**What is needed**
In the data below, the answer is the run of lines from the line containing "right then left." through the line containing "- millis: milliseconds", both included; print it exactly and nothing else.

**Given data**

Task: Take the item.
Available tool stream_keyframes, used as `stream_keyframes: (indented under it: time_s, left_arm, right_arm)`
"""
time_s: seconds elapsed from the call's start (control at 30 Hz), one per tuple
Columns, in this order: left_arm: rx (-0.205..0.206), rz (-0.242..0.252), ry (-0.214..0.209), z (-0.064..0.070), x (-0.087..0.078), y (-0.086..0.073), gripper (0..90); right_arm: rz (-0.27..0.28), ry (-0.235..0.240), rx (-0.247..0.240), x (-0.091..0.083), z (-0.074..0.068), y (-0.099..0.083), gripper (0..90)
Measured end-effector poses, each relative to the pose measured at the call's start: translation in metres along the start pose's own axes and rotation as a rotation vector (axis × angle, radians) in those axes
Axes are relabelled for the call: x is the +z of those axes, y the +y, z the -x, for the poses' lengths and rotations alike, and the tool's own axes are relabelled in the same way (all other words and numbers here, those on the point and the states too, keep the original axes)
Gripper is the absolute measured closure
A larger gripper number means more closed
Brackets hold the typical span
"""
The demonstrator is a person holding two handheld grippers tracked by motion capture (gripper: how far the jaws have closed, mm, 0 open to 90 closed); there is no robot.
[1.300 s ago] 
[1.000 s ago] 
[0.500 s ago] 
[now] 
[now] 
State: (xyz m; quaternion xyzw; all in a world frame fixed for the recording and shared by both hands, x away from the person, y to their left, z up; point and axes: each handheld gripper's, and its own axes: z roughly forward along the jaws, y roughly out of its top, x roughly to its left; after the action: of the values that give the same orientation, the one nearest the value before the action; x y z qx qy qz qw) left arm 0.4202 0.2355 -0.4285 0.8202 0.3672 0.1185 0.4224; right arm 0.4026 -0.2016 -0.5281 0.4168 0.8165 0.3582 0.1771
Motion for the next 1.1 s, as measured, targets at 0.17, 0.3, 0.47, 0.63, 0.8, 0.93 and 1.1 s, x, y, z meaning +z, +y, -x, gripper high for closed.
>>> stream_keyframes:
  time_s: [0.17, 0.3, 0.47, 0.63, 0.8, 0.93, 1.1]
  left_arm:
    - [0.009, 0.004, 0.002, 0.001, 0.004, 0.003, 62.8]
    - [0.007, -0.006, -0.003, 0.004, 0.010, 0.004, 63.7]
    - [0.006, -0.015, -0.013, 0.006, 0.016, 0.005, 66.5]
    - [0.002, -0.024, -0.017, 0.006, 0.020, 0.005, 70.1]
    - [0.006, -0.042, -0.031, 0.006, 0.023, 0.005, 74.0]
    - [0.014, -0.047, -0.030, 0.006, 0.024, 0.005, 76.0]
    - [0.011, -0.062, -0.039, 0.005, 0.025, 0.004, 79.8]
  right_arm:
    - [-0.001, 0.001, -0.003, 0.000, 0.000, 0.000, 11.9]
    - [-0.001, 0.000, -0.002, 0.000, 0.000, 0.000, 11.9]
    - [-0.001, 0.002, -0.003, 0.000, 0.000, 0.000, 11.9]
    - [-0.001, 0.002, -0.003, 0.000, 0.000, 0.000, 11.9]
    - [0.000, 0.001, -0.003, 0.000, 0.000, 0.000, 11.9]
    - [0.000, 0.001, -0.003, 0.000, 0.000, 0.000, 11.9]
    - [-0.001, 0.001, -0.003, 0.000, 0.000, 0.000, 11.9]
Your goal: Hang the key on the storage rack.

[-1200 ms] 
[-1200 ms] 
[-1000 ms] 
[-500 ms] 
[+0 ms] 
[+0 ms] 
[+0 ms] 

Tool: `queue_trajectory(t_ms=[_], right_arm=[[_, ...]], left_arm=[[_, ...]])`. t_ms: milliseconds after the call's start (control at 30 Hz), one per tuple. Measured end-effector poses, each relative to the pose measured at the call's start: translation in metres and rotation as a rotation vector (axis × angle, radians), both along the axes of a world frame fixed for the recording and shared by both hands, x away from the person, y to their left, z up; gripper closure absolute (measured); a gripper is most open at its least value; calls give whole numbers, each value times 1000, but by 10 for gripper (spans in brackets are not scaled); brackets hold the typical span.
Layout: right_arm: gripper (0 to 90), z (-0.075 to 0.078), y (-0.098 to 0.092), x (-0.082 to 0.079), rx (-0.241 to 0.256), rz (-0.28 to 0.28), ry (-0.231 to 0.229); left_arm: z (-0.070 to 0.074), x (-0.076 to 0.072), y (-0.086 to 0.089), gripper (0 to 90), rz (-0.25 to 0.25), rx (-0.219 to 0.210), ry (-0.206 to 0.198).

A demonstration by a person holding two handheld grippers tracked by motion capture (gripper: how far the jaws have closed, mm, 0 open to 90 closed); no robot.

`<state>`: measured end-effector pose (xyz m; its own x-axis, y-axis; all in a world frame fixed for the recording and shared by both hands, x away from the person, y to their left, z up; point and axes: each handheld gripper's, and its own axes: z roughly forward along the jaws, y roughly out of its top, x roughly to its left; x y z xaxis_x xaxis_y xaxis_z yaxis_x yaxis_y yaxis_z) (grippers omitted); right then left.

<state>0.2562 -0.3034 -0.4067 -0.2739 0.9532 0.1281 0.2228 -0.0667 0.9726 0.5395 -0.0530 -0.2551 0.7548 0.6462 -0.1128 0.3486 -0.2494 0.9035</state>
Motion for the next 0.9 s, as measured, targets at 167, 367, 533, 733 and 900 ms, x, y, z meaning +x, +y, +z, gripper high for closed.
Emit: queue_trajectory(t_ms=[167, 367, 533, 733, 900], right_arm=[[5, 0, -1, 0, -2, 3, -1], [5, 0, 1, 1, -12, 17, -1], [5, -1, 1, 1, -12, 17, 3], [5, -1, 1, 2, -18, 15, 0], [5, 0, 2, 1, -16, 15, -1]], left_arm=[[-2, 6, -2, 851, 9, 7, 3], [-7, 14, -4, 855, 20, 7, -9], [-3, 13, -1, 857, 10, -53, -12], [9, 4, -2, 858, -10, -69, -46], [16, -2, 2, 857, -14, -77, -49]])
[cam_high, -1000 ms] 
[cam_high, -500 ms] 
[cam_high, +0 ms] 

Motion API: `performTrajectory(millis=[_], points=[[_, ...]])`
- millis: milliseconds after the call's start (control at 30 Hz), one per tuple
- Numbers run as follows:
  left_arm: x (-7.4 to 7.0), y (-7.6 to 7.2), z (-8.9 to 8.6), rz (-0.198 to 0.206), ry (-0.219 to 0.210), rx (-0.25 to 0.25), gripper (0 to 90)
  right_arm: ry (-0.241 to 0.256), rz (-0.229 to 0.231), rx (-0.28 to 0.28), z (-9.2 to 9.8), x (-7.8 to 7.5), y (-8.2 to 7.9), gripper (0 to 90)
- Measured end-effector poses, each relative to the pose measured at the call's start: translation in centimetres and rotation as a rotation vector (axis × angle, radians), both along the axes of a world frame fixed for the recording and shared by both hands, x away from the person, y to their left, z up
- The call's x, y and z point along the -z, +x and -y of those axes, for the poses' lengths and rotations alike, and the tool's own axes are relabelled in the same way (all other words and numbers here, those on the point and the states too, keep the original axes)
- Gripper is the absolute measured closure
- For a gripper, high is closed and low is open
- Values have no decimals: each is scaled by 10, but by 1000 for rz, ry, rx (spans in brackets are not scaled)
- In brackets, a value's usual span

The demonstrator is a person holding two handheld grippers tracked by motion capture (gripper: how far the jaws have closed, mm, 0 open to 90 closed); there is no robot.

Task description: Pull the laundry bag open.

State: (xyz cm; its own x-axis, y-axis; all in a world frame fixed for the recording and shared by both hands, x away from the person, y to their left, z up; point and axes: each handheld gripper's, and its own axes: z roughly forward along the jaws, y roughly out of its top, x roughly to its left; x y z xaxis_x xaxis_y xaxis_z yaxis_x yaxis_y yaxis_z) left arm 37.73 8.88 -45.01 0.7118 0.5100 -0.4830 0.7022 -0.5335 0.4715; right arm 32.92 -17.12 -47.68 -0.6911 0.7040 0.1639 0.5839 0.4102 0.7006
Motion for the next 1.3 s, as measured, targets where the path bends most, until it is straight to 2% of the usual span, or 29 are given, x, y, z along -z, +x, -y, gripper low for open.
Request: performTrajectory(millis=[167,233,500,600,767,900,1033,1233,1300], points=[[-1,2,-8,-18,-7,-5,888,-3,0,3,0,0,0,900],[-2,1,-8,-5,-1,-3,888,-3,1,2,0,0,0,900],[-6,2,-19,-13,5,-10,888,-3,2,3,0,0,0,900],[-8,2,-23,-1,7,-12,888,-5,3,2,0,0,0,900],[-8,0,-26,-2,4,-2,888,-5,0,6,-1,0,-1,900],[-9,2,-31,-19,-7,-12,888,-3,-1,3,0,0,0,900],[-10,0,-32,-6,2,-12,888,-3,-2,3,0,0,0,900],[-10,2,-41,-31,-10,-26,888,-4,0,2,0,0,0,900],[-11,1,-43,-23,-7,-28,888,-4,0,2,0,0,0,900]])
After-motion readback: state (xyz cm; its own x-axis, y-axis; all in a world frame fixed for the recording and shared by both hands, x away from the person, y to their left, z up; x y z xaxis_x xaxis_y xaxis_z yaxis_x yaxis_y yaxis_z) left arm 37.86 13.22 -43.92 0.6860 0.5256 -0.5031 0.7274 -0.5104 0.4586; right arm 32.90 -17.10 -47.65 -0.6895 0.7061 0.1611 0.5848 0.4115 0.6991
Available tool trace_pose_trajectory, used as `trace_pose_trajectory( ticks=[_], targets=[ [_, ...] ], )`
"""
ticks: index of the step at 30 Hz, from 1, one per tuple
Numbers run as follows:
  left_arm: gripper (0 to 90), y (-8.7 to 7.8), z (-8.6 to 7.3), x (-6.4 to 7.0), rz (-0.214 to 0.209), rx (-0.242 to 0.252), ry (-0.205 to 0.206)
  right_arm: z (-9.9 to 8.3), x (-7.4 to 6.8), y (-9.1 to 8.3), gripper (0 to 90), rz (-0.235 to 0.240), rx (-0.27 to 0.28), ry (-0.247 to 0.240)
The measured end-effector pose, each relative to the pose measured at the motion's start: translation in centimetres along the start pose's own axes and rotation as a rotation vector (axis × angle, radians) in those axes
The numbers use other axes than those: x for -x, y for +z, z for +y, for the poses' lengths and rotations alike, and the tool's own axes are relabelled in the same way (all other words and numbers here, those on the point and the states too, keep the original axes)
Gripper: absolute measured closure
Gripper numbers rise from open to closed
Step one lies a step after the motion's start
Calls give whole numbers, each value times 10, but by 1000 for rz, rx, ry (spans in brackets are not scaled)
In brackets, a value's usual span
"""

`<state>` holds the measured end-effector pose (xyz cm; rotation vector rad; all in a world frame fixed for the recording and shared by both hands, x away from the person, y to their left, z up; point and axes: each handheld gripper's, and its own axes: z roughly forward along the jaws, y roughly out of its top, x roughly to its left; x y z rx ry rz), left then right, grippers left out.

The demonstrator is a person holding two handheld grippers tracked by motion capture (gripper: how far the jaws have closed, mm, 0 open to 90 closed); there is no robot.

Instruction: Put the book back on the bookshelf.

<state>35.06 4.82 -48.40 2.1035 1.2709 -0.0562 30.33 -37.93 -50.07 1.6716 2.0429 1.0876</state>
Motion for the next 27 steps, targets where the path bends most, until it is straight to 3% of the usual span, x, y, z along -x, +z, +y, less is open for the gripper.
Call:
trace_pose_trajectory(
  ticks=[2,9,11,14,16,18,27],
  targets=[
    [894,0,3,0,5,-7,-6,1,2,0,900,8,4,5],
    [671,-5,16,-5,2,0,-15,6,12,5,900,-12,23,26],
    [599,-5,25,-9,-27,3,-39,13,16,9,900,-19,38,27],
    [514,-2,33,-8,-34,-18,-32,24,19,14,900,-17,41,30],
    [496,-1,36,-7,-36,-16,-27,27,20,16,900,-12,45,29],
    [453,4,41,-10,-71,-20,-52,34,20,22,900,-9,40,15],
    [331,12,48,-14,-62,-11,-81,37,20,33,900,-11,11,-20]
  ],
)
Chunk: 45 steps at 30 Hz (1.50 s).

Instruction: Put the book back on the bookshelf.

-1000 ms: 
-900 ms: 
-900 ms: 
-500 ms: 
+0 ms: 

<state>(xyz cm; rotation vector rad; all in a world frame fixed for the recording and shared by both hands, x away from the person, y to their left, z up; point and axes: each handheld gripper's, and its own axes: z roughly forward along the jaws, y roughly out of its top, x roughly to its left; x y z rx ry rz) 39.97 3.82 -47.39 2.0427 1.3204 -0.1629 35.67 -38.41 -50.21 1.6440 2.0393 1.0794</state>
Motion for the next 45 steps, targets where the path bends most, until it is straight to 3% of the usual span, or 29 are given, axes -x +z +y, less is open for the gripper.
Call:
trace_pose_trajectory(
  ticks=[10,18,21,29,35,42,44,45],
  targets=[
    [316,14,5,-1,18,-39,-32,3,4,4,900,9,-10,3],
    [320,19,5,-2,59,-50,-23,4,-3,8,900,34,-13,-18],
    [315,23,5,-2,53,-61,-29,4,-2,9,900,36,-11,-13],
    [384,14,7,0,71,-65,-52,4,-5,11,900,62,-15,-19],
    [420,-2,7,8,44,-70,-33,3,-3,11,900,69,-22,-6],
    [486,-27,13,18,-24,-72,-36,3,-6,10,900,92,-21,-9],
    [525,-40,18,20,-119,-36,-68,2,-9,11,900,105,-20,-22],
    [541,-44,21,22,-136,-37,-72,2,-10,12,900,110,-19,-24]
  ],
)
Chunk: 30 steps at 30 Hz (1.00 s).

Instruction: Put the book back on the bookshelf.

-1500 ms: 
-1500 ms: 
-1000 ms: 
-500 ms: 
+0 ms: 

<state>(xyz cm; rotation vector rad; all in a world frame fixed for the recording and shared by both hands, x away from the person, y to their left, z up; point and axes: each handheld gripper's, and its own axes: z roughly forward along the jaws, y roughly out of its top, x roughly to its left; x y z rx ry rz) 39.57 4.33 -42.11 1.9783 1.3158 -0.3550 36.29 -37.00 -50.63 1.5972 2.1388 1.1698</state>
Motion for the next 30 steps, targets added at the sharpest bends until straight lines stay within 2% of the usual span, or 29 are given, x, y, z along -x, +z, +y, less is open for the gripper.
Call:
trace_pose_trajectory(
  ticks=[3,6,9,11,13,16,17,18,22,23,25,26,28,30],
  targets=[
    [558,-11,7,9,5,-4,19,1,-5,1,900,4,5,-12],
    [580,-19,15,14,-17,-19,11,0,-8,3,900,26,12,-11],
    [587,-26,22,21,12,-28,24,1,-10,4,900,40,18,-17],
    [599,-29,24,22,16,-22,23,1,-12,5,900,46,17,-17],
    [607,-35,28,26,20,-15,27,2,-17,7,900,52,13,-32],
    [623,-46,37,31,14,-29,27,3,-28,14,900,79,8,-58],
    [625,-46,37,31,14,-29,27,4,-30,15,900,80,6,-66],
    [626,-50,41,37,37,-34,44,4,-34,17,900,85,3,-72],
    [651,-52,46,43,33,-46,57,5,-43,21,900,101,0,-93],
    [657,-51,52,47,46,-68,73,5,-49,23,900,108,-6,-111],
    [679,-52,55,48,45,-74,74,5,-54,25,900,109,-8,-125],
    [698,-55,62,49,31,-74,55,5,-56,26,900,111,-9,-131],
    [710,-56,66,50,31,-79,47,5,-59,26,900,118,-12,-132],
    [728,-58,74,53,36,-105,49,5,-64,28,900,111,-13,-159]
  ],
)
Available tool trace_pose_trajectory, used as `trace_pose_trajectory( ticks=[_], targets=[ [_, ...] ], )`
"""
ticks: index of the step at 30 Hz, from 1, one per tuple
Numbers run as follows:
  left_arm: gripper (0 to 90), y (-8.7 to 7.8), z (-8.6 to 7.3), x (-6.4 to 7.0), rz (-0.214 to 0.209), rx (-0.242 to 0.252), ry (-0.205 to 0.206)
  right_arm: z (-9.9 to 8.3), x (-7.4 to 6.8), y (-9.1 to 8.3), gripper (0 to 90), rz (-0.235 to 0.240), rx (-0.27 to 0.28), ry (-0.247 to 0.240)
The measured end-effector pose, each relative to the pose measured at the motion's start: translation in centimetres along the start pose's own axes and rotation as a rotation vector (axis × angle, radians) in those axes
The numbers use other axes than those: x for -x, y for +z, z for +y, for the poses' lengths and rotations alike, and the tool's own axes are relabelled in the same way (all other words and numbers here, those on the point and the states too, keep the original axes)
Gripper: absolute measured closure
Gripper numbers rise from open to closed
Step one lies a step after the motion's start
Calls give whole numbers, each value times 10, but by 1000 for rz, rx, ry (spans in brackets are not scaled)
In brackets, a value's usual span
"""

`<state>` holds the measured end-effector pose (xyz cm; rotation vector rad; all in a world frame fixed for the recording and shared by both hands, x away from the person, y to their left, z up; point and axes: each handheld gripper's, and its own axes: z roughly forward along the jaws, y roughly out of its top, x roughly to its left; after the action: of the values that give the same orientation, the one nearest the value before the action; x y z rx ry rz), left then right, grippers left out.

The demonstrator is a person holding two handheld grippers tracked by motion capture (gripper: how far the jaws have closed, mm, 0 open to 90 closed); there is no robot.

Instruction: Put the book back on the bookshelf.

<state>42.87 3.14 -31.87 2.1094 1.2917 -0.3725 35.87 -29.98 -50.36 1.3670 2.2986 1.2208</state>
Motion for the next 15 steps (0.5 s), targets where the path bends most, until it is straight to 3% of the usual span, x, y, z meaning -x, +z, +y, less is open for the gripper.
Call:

**Output of the exercise**
`<state>`: measured end-effector pose (xyz m; its own x-axis, y-axis; all in a world frame fixed for the recording and shared by both hands, x away from the person, y to their left, z up; point and axes: each handheld gripper's, and its own axes: z roughly forward along the jaws, y roughly out of its top, x roughly to its left; x y z xaxis_x xaxis_y xaxis_z yaxis_x yaxis_y yaxis_z) (grippers omitted); right then left.

<state>0.2562 -0.3034 -0.4067 -0.2739 0.9532 0.1281 0.2228 -0.0667 0.9726 0.5395 -0.0530 -0.2551 0.7548 0.6462 -0.1128 0.3486 -0.2494 0.9035</state>
Motion for the next 0.9 s, as measured, targets at 167, 367, 533, 733 and 900 ms, x, y, z meaning +x, +y, +z, gripper high for closed.
Emit: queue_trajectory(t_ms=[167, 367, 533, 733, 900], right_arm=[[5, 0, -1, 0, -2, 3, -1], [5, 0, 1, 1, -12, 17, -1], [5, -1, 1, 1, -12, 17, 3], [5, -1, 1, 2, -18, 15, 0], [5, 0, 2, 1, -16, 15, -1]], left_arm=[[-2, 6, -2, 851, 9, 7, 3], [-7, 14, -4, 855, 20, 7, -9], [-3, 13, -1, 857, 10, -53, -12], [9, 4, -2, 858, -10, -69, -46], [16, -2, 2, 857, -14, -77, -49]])
[cam_high, -1000 ms] 
[cam_high, -500 ms] 
[cam_high, +0 ms] 

Motion API: `performTrajectory(millis=[_], points=[[_, ...]])`
- millis: milliseconds after the call's start (control at 30 Hz), one per tuple

The exercise calls for nothing more.